● What needs to be done
Search the listing for the string "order" and copy every line that contains it.
[Opening Data listing section]
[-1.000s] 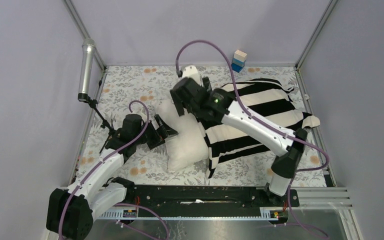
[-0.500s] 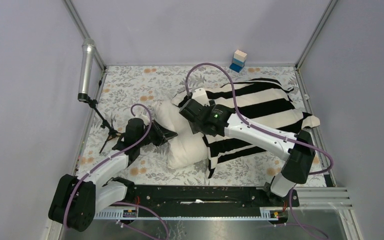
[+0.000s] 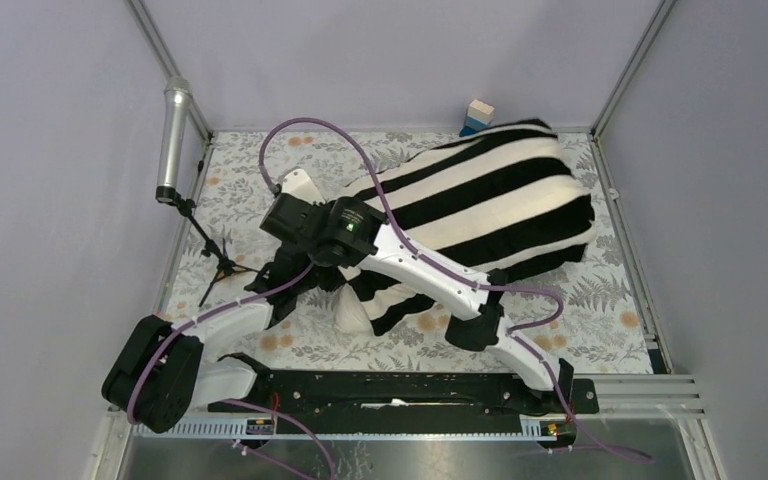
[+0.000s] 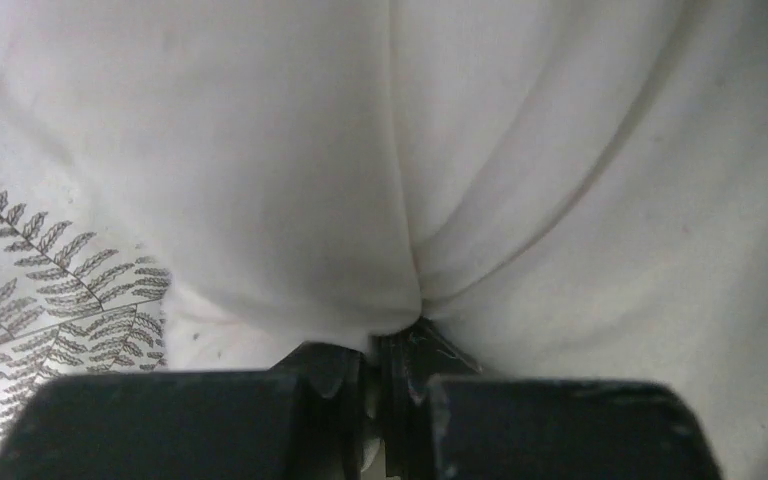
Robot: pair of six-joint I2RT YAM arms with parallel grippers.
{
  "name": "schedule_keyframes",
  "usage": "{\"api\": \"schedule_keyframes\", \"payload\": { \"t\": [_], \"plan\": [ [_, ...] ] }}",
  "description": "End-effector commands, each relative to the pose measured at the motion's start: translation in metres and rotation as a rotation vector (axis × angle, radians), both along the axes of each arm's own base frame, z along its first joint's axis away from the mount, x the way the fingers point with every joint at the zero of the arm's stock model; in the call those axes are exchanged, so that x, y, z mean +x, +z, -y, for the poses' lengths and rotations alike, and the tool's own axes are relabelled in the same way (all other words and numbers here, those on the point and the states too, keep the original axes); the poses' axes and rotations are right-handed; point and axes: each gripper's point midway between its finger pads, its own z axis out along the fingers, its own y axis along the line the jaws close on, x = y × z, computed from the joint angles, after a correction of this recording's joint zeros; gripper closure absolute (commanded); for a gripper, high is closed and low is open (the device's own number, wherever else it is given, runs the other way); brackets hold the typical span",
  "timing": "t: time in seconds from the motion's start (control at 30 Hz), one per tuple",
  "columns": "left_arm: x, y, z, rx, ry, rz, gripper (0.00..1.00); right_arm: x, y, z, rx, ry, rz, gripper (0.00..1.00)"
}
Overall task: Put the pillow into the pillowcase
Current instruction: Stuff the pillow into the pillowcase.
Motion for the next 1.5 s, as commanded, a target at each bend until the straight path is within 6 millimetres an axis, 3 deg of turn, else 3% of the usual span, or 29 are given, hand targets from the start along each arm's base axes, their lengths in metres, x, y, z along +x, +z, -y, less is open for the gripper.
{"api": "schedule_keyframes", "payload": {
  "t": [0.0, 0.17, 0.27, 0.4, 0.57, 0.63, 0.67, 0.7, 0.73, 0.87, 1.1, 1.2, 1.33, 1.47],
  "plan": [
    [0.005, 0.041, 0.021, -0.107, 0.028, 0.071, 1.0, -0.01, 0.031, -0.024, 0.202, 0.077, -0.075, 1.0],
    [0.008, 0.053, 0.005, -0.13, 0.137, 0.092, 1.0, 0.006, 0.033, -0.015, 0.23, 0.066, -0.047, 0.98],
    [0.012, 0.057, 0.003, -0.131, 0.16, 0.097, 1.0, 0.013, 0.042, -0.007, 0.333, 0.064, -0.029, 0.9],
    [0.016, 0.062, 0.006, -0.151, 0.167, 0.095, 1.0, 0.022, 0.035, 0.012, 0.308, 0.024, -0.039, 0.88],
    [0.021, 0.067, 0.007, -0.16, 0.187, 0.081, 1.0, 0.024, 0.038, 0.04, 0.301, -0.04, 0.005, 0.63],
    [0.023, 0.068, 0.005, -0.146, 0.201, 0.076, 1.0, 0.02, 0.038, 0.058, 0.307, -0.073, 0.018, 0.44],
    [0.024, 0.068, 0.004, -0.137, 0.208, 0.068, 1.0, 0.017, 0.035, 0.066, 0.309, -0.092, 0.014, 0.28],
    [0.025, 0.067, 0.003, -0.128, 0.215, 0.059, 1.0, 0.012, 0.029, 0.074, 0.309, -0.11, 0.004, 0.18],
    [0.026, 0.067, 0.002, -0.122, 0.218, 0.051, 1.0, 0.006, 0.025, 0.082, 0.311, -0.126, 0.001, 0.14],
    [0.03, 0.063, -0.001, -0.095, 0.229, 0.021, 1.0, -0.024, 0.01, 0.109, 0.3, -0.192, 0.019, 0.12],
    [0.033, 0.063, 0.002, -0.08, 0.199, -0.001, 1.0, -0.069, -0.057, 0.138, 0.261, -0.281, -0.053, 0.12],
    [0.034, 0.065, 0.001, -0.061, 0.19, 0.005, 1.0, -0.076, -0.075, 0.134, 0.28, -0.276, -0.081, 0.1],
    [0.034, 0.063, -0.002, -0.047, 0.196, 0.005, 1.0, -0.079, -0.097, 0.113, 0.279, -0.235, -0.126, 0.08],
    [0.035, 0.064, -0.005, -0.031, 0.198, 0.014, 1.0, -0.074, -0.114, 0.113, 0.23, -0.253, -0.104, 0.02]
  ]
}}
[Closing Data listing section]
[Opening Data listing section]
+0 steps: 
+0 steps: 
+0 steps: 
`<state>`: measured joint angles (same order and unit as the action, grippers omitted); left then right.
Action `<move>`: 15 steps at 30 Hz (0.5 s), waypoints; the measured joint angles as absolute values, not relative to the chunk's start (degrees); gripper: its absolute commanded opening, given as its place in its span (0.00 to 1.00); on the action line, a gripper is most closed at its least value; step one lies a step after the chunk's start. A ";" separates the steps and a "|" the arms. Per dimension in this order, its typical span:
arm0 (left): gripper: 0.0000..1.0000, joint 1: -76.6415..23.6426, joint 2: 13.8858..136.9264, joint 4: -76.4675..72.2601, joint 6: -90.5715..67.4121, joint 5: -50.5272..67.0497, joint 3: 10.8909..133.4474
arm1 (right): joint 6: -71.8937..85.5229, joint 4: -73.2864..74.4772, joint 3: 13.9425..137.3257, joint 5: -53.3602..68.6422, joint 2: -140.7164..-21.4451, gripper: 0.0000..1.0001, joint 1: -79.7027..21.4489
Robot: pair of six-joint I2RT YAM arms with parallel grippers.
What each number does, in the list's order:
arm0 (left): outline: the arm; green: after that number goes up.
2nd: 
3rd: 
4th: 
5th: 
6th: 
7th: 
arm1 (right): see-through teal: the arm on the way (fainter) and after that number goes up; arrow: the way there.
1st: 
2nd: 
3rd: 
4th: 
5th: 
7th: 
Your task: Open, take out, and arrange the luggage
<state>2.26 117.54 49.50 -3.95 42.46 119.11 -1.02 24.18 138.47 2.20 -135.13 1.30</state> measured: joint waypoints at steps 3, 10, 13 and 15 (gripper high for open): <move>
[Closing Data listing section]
● Task answer
`<state>`: measured joint angles (same order and unit as the action, grippers omitted); left then right.
Action `<move>`: 15 steps at 30 Hz (0.5 s), waypoints; the measured joint angles as absolute values, not relative to the chunk's start (degrees); gripper: its absolute commanded opening, given as its place in its span (0.00 to 1.00); on the action line, a gripper is most closed at its least value; step one lies a step after the chunk's start. A ";" separates the steps and a "|" the arms. Per dimension in this order, its typical span:
What each number does, in the list's order:

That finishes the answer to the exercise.